Count API Performance Downgraded After cluster upgrade from 6.8.4 to 7.5

Hi,

After cluster upgraded from 6.8.4 to 7.5.0.
the performance on count api in 7.5 is much slower than in 6.8.4

in Kibana run this

GET /myindex or alias/_count

in 6.8.4 all count API response time is under sub second ( no performance downgrade with/without indexing process running)
in 7.5 the response time is over 1 second ( some time is over 20 seconds when indexing process is running on the index )

Any suggestion?

Thank you !

I'm seeing the same issue! Seems like the fastest way now might be to use _cat/indices and add up the values yourself. It might not be as accurate though and is still slower than older versions of elasticsearch.

Our old way with _count

time curl -H "Content-Type: application/json" -s --insecure https://localhost:9200/_count
{"count":182116470792,"_shards":{"total":20107,"successful":20107,"skipped":0,"failed":0}}

real	0m6.795s

_cat/count is the same

time curl -H "Content-Type: application/json" -s --insecure 'https://localhost:9200/_cat/count?format=json'
[{"epoch":"1575661460","timestamp":"19:44:20","count":"182117127449"}]

real	0m6.523s

vs /_cat/indices is faster

time curl -H "Content-Type: application/json" -s --insecure 'https://localhost:9200/_cat/indices?h=index,docs.count&format=json' > /dev/null

real	0m2.351s

@Andy_Wick Thanks for the follow-up.
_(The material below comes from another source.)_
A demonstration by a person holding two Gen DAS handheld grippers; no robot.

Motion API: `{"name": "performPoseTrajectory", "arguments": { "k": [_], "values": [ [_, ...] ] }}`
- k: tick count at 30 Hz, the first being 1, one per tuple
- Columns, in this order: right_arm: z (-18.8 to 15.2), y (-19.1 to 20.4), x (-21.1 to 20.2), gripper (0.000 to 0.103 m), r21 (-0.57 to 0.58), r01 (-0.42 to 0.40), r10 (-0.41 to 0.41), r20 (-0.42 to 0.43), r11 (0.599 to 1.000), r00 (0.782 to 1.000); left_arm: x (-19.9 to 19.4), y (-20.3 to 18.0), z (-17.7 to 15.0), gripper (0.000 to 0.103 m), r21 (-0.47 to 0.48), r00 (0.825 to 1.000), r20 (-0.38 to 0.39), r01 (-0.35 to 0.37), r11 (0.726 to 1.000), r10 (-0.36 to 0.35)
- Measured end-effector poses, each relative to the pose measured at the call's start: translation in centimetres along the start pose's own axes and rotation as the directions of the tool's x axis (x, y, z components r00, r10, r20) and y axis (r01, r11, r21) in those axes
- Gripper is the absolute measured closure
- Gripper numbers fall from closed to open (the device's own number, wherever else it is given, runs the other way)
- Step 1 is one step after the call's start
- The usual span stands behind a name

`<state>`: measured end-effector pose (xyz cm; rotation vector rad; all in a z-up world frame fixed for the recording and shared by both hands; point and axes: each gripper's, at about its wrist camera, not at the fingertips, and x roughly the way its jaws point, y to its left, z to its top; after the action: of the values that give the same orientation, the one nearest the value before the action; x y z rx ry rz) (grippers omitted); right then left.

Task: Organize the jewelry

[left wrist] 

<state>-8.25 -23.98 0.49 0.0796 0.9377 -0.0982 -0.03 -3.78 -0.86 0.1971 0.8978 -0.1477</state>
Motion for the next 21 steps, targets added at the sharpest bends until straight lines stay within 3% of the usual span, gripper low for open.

The interesting point is that COUNT API in version 6.* and before is much faster ( same as using _cat/Indexing ) . I have not seen any release notes talking about Count API changes in version 7* .
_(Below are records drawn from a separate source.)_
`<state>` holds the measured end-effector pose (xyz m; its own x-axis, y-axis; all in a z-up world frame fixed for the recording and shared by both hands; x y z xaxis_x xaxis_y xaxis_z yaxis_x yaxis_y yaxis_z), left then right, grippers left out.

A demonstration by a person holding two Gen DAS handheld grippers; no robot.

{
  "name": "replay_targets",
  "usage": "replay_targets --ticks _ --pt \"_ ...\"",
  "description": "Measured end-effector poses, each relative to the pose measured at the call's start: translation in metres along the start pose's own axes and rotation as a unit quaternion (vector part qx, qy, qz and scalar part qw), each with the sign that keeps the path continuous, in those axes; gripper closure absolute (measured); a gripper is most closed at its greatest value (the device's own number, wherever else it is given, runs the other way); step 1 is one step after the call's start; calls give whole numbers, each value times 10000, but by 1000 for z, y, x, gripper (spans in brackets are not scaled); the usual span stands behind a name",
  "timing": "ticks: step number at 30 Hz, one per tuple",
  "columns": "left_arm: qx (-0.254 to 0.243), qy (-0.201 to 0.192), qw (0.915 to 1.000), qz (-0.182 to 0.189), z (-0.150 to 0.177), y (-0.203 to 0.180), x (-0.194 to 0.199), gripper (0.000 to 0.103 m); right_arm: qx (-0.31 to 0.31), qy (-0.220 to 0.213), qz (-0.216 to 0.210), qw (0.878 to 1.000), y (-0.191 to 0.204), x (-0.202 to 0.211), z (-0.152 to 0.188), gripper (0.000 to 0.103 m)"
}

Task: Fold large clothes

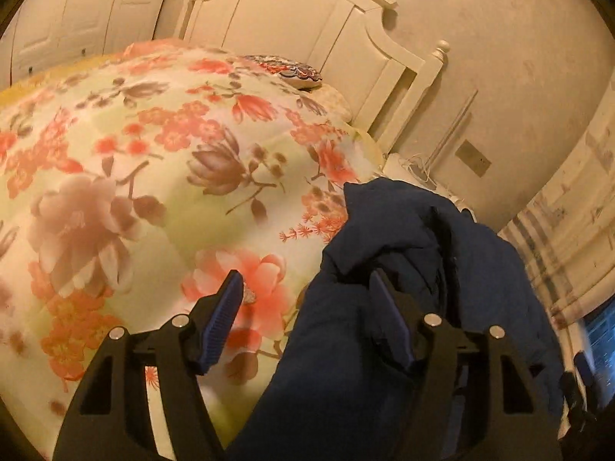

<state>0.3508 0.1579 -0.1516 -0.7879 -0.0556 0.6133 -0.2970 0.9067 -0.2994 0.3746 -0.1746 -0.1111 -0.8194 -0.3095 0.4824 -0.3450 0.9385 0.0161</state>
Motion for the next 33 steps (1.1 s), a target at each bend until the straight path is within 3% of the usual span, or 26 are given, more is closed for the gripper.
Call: replay_targets --ticks 2,5,11,12,13,14,16,18,20,22,24,26,28,29,30,33 --pt "-18 -20 10000 -20 -1 0 1 29 782 177 -47 9968 37 -8 0 5" --pt "39 9 10000 -50 -5 0 -4 29 2076 403 57 9774 96 -27 2 5" --pt "93 114 9999 -62 -4 3 -10 28 2883 672 135 9551 150 -68 3 6" --pt "106 129 9998 -69 -4 4 -11 28 2857 708 152 9556 151 -74 3 14" --pt "126 139 9998 -71 -3 5 -11 28 2690 725 59 9604 149 -75 0 35" --pt "133 135 9998 -69 -3 5 -10 28 2416 761 -142 9673 146 -73 -4 40" --pt "129 111 9998 -71 -3 5 -9 27 1503 646 -802 9833 133 -56 -23 60" --pt "87 94 9999 -76 -3 4 -8 27 385 293 -1258 9909 100 -29 -47 65" --pt "3 66 9999 -81 -4 1 -6 27 -636 -85 -1337 9889 55 -6 -63 65" --pt "-122 21 9999 -83 -4 -4 -4 27 -1791 -412 -1334 9739 -2 14 -68 65" --pt "-326 -27 9995 -54 -5 -12 -3 26 -3090 -562 -1234 9413 -78 24 -55 65" --pt "-569 -66 9983 -47 -5 -21 -1 24 -3572 -446 -918 9284 -119 21 -39 65" --pt "-741 -106 9972 -38 -5 -28 0 23 -3968 102 -606 9158 -151 5 -5 62" --pt "-810 -123 9966 -41 -6 -31 1 22 -4110 364 -580 9091 -157 -3 8 58" --pt "-844 -133 9963 -53 -6 -33 1 22 -4284 607 -647 8992 -161 -12 23 44" --pt "-813 -126 9966 -60 -6 -31 0 22 -4379 604 -716 8942 -164 -15 33 36"
Point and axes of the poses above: each gripper's, at about its wrist camera, not at the fingertips, and x roughly against the way its jaws point, y to its left, z to its underside, the point moved 7 cm from there along -x, roughly the way its jaws point, and after that the axes turned 6 degrees about -x, right-handed, at the moved point
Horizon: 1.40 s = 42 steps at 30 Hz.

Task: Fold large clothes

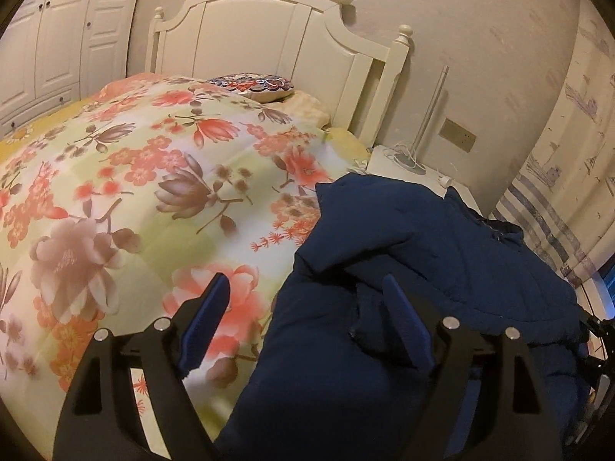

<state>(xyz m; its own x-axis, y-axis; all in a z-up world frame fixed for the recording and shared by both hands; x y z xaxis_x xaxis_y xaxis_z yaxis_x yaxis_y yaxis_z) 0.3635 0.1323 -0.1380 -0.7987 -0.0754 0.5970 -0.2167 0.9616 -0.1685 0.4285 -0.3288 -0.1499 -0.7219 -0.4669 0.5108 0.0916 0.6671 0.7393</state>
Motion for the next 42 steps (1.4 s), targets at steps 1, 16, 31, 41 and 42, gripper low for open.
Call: replay_targets --ticks 1,16,31,41,42 --pt "36 15 10000 -8 0 2 -1 22 24 -16 -3 10000 3 0 1 26" --pt "81 72 9999 0 1 4 -5 22 1028 -928 139 9903 31 63 -11 81" --pt "138 132 9998 25 3 6 -8 21 866 248 629 9939 3 18 26 16" --pt "183 154 9997 34 3 8 -8 20 1944 -635 645 9767 48 42 31 75" --pt "180 147 9997 34 2 8 -7 20 1829 -681 677 9784 43 46 28 75"
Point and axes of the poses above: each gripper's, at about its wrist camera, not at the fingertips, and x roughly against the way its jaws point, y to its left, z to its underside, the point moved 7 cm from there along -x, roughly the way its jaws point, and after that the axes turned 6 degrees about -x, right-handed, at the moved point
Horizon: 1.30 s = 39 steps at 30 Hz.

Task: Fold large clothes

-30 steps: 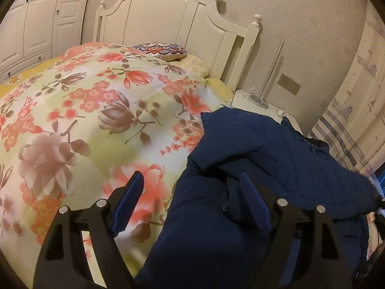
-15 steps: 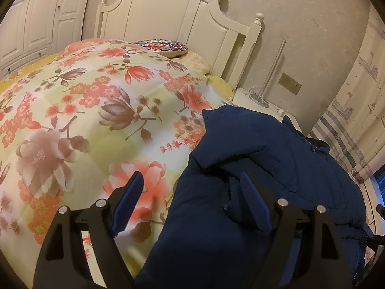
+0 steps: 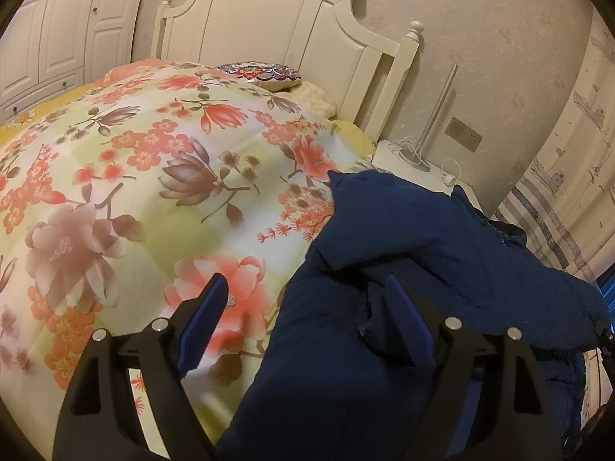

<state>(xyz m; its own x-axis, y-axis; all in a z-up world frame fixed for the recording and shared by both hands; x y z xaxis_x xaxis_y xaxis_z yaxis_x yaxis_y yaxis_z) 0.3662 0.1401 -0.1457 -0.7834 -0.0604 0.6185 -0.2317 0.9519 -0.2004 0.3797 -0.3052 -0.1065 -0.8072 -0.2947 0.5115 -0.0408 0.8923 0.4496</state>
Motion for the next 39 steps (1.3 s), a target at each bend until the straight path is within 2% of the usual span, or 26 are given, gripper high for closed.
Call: replay_targets --ticks 2,5,6,9,11,12,14,15,19,21,24,26,27,29,31,33,34,36,37,39 --pt "7 -9 10000 -1 0 0 0 20 -231 132 178 9995 -18 -5 4 74" --pt "13 -2 10000 -3 0 1 -1 20 -599 733 403 9947 -43 -24 26 70" --pt "16 -5 10000 -2 0 0 -1 20 -670 731 407 9942 -45 -25 24 70" --pt "45 -6 10000 -6 0 1 -1 18 -717 392 753 9938 -51 -7 13 69" --pt "51 -31 10000 -15 -1 1 -1 17 -698 -53 1315 9888 -54 13 1 49" --pt "47 -27 10000 -13 -1 1 -1 17 -634 -278 1500 9863 -50 21 -7 41" --pt "21 -29 10000 -26 -1 1 -1 17 -279 -452 1233 9909 -26 26 -18 33" --pt "21 -34 10000 -29 -1 1 0 17 56 -375 1139 9928 -9 21 -20 29" --pt "-36 -100 9999 -96 -2 -2 4 17 1238 52 962 9876 45 -16 -10 28" --pt "-237 -82 9997 -61 -5 -13 11 17 1505 350 1067 9822 47 -37 -1 27" --pt "-828 -281 9959 235 -23 -52 29 14 1630 962 1561 9694 23 -72 28 26" --pt "-1276 -409 9907 239 -36 -78 34 4 1616 826 1456 9725 18 -73 33 26" --pt "-1435 -428 9884 233 -41 -88 33 3 1599 829 1505 9721 18 -72 32 26" --pt "-1835 -402 9819 224 -54 -115 22 3 1611 837 1545 9712 14 -73 33 26" --pt "-2036 -270 9784 251 -59 -134 4 3 1594 861 1544 9713 13 -74 33 25" --pt "-2144 121 9763 263 -55 -145 -21 3 1599 880 1551 9709 12 -77 34 25" --pt "-2191 488 9742 246 -47 -150 -44 3 1615 886 1565 9703 11 -77 34 25" --pt "-2270 949 9691 148 -29 -149 -79 3 1635 886 1580 9698 12 -77 34 24" --pt "-2375 1027 9659 98 -21 -148 -90 2 1646 886 1576 9696 14 -75 35 23" --pt "-2553 755 9638 135 -12 -146 -96 2 1638 899 1524 9705 15 -75 35 22"
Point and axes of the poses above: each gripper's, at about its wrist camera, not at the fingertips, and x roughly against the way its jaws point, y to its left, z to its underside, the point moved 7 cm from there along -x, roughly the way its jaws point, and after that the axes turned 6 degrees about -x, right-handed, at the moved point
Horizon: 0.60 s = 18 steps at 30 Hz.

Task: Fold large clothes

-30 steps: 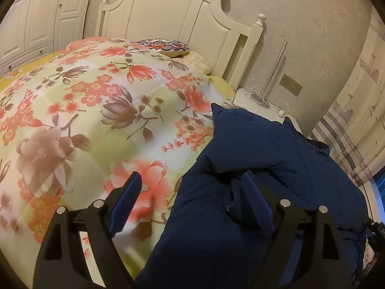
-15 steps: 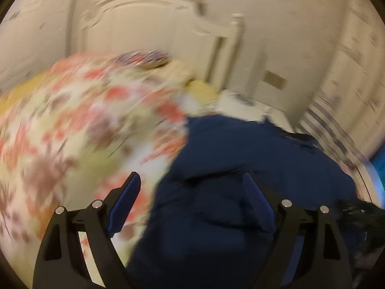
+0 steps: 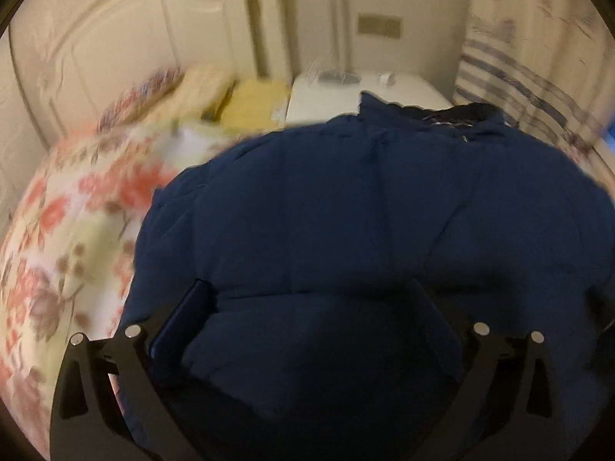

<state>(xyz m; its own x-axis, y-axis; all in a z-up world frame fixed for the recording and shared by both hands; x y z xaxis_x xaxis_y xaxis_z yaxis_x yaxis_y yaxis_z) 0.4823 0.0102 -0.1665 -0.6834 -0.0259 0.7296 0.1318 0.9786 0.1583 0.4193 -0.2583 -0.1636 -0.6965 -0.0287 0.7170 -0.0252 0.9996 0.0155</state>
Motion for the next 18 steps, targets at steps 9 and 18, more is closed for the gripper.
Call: replay_targets --ticks 9,18 --pt "-27 -16 10000 -88 5 2 2 2 -152 -102 -249 9995 -2 11 -3 16" --pt "-65 -33 9998 -167 3 -2 2 2 -228 -615 -12 9978 -4 12 -72 8"
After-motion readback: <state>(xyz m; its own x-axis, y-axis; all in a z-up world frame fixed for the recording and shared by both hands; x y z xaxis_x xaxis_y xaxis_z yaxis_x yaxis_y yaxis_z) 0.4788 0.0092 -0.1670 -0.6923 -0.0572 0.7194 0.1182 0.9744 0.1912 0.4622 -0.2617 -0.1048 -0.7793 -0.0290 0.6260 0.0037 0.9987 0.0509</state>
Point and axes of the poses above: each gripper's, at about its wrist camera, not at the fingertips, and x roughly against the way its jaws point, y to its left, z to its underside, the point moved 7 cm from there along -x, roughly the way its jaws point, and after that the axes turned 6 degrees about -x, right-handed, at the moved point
Any help is highly appreciated.

Opened https://github.com/elastic/elasticsearch/issues/50198 for this

I wonder if this is a side-effect of the notion of "search idle" added in 7.x. In 6.x and before, we refresh automatically in the background by default very second so requests always the use the available searcher while in 7.x a request made on a "search idle" shard will be parked until the refresh is done. Would you be able to provide us with the outputs of the (hot_threads)[https://www.elastic.co/guide/en/elasticsearch/reference/current/cluster-nodes-hot-threads.html) API while the slow query is running ? This behavior should only affect the first request that hits a search-idle shard configured with the default refresh_ratio. You can also opt-out from this behavior in 7.x by setting an explicit index.refresh_interval.

Seems like the fastest way now might be to use _cat/indices and add up the values yourself.
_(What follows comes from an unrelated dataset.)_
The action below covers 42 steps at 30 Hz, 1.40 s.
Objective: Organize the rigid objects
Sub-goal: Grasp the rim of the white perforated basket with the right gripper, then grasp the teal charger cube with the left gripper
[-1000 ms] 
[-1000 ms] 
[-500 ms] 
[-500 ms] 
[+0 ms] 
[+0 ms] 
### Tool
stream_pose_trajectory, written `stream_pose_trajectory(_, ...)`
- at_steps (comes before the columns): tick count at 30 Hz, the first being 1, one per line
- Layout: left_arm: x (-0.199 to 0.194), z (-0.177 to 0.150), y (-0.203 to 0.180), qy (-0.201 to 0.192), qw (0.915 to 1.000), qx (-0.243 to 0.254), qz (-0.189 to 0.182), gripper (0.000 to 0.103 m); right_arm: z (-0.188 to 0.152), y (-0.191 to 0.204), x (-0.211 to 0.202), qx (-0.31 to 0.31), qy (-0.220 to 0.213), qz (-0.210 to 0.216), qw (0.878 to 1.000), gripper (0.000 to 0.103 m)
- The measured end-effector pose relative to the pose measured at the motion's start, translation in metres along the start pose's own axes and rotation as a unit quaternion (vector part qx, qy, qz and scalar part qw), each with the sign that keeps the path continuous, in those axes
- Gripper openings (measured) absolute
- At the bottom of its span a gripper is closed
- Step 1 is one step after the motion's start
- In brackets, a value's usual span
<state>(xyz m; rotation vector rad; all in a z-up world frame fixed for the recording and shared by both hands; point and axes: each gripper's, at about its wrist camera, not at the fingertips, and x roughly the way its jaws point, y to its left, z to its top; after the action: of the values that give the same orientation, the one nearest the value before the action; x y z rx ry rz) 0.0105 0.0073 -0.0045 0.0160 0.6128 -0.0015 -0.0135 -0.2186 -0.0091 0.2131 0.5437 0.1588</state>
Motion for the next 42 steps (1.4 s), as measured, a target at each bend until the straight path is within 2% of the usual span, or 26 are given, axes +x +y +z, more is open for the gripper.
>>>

This API does not use _search to retrieve the docs.count so it is expected to be faster. It uses the index statistics that are exposed per reader instance and more importantly does not check if a refresh is needed or not.

So I should have mentioned that these are time based indices. So I'll switch to indices that are NOT being written to and see the same issue, and even manually call refresh to them. (sessions2-190* will match Jan-Sept)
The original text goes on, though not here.